0

I would like to use a vector with column names for a variety of step functions in the tidymodels recipe package. My intuition was simply to use (the prep and juice just used here for illustration):

library(tidymodels)
library(modeldata)
data(biomass)

remove_vector <- c("oxygen","nitrogen")

test_recipe <- recipe(HHV ~ .,data = biomass) %>%
  step_rm(remove_vector)

test_recipe %>% 
  prep %>% 
  juice %>% 
  head

But this returns the warning:

Note: Using an external vector in selections is ambiguous.
i Use `all_of(remove_vector)` instead of `remove_vector` to silence this message.
i See <https://tidyselect.r-lib.org/reference/faq-external-vector.html>.
This message is displayed once per session.

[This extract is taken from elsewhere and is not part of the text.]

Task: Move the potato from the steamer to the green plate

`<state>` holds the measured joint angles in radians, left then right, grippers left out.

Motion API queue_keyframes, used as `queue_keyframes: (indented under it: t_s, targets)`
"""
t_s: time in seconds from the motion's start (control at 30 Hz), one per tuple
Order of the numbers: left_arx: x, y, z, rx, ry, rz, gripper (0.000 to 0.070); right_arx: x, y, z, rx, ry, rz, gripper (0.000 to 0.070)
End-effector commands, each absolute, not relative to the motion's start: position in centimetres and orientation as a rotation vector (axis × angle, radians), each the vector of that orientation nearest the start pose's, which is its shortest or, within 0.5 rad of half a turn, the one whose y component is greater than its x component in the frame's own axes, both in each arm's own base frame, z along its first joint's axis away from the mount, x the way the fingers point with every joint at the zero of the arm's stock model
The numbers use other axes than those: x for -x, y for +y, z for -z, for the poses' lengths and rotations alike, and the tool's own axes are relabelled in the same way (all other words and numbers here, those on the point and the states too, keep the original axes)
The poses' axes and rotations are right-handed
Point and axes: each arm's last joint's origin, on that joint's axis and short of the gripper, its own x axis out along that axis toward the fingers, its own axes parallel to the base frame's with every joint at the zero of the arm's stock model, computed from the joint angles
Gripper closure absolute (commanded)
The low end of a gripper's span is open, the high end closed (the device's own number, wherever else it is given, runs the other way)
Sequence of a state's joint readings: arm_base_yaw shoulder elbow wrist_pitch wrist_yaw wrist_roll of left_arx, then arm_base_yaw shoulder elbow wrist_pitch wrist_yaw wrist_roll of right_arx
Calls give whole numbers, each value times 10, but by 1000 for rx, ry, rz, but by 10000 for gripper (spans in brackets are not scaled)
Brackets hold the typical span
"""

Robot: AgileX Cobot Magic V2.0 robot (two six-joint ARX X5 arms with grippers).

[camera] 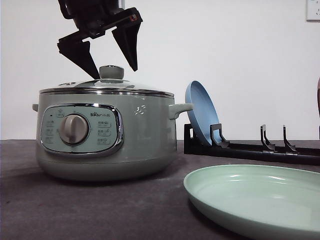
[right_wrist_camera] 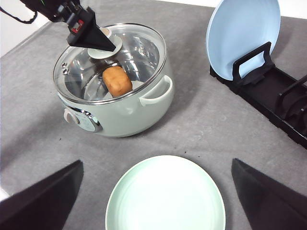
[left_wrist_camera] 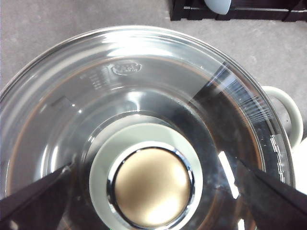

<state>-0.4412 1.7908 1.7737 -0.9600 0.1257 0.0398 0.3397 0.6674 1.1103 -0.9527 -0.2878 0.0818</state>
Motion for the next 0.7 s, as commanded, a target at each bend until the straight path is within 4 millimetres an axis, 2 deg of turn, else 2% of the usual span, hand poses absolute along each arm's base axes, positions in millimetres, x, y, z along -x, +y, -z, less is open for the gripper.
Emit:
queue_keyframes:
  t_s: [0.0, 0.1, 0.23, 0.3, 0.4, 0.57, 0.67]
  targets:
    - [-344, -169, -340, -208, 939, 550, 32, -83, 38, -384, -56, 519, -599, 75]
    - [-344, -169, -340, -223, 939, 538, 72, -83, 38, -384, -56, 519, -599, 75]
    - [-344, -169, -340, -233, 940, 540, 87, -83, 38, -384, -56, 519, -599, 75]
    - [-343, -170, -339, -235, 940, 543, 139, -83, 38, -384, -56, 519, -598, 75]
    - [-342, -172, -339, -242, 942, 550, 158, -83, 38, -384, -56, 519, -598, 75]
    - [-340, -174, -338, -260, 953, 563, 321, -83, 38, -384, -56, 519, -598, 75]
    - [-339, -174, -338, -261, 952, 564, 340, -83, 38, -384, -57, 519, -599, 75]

This, of course, concerns me (I want to make sure I code without coming across error messages), but I still get the outcome I desire.

However, when I follow the error message and use the following with all_of:

test_recipe <- recipe(HHV ~ .,data = biomass) %>%
  step_rm(all_of(remove_vector))

test_recipe %>% 
  prep %>% 
  juice %>% 
  head

I get the error message:

Error: Not all functions are allowed in step function selectors (e.g. all_of). See ?selections.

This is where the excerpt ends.